*Assignment*
For the data below, give the number of lines in which "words" occurs. Include nothing besides that number.

[Records excerpted from a collection]
====
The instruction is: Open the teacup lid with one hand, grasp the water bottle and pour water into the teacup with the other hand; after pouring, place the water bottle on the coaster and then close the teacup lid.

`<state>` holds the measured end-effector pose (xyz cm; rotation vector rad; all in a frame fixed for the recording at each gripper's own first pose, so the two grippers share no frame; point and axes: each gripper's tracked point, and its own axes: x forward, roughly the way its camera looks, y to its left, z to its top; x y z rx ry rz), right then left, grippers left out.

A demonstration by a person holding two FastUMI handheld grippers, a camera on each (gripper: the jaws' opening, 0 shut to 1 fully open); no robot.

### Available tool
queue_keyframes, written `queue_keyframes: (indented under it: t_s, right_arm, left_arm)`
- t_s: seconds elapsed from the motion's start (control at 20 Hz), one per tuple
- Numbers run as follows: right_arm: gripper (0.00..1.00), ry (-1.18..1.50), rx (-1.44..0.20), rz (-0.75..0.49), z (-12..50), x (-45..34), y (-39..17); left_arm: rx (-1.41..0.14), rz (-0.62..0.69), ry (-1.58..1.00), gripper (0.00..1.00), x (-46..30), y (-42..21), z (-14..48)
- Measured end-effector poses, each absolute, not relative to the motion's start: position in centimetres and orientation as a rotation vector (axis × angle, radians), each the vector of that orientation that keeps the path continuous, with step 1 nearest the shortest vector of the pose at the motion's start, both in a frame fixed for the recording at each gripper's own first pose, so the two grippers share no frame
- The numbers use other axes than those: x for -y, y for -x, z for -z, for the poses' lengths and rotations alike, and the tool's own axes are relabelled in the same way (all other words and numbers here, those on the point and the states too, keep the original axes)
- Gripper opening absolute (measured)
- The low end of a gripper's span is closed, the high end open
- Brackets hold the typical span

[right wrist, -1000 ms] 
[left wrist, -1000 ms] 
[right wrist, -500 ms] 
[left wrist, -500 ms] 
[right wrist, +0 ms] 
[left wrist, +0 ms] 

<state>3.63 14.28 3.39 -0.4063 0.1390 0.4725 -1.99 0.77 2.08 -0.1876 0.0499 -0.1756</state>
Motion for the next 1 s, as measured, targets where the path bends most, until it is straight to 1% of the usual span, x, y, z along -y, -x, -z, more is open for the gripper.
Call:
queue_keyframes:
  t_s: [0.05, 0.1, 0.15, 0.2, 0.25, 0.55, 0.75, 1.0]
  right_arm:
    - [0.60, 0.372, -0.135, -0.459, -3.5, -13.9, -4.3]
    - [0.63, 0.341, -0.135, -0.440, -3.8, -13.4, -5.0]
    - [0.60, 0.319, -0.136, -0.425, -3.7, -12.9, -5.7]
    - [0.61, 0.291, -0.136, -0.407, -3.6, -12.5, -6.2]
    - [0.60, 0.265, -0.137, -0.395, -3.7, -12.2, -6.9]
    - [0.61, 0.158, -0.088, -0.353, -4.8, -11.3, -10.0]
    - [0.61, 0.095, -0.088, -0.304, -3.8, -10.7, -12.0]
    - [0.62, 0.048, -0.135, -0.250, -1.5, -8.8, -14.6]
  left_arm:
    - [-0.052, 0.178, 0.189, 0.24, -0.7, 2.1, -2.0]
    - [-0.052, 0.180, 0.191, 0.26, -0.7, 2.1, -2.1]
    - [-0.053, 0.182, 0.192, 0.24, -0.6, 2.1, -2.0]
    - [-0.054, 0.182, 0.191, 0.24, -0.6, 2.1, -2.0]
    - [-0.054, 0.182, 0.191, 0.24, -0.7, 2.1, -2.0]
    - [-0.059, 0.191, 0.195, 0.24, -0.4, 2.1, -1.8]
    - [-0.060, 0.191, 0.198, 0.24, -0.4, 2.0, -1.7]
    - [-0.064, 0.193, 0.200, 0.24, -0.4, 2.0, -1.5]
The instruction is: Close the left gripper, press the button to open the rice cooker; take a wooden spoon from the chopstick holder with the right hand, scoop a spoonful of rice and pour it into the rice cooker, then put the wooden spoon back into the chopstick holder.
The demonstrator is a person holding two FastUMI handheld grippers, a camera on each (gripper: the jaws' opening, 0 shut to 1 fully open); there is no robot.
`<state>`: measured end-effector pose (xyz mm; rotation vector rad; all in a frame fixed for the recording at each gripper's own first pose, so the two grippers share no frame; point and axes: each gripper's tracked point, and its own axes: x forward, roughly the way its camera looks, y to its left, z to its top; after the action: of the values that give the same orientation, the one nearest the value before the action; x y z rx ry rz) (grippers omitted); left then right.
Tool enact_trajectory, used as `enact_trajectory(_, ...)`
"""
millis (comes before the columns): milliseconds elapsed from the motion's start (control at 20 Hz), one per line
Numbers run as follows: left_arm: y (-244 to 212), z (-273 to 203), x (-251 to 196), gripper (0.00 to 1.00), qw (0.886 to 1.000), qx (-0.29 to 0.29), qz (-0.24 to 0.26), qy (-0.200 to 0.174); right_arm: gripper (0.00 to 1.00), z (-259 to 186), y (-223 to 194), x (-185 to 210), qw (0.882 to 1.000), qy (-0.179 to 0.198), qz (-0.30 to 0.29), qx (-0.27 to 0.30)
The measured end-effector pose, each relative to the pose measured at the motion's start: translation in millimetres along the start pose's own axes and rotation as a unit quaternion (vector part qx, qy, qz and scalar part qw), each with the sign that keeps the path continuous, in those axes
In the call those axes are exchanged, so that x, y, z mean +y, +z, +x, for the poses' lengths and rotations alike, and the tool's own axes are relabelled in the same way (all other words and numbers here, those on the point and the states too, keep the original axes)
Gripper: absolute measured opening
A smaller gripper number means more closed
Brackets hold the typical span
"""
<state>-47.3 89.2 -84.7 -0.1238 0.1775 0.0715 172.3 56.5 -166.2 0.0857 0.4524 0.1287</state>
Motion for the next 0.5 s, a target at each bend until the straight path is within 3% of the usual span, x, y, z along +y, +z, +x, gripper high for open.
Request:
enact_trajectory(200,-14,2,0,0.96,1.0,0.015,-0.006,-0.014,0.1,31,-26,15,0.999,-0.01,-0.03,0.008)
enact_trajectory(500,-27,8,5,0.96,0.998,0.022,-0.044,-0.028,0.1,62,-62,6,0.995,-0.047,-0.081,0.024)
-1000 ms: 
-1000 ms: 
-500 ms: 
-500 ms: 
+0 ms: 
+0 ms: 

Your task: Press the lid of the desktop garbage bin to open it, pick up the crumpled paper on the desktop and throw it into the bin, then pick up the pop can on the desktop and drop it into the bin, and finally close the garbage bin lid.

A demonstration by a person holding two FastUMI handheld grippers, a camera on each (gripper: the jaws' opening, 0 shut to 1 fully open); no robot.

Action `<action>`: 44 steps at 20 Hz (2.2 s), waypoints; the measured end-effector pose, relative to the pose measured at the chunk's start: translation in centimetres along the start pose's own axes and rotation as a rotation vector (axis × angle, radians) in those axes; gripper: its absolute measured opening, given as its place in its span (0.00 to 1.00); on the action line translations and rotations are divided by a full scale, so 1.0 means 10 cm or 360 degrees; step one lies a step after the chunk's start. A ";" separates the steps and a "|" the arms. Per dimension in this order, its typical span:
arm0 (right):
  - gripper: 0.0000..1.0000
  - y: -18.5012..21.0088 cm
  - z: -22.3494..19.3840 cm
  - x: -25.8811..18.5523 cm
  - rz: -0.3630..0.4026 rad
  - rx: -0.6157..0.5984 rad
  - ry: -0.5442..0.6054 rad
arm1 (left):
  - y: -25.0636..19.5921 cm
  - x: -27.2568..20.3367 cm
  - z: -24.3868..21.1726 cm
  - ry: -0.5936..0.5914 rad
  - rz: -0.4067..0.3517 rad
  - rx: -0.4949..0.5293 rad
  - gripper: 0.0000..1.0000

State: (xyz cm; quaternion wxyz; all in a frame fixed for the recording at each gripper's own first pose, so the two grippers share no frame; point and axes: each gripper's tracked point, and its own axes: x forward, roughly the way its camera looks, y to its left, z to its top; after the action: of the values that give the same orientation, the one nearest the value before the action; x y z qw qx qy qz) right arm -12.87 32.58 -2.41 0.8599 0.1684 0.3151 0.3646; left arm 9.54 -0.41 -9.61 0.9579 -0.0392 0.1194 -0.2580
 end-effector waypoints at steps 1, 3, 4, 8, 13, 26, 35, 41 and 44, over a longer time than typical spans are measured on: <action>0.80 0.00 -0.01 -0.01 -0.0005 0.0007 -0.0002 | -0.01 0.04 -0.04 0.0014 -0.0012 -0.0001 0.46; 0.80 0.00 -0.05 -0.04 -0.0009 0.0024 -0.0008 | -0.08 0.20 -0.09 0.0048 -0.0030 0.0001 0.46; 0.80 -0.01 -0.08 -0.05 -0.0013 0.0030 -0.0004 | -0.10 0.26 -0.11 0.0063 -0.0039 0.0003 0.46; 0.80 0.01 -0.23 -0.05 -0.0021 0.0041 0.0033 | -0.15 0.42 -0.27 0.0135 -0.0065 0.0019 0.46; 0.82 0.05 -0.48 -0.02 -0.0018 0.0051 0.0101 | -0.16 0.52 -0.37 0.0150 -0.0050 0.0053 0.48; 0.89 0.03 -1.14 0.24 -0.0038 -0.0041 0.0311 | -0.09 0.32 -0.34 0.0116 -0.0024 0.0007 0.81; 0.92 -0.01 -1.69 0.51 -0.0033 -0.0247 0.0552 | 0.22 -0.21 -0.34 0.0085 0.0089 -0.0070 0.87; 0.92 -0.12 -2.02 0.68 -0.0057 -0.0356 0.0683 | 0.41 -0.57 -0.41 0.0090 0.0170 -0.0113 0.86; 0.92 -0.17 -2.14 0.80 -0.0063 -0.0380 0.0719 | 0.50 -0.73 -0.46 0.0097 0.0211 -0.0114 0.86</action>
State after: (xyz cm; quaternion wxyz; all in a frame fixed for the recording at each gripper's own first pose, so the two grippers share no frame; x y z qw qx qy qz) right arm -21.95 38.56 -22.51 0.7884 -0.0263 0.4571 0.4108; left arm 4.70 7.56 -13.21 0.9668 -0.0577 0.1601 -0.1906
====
*Your response*
2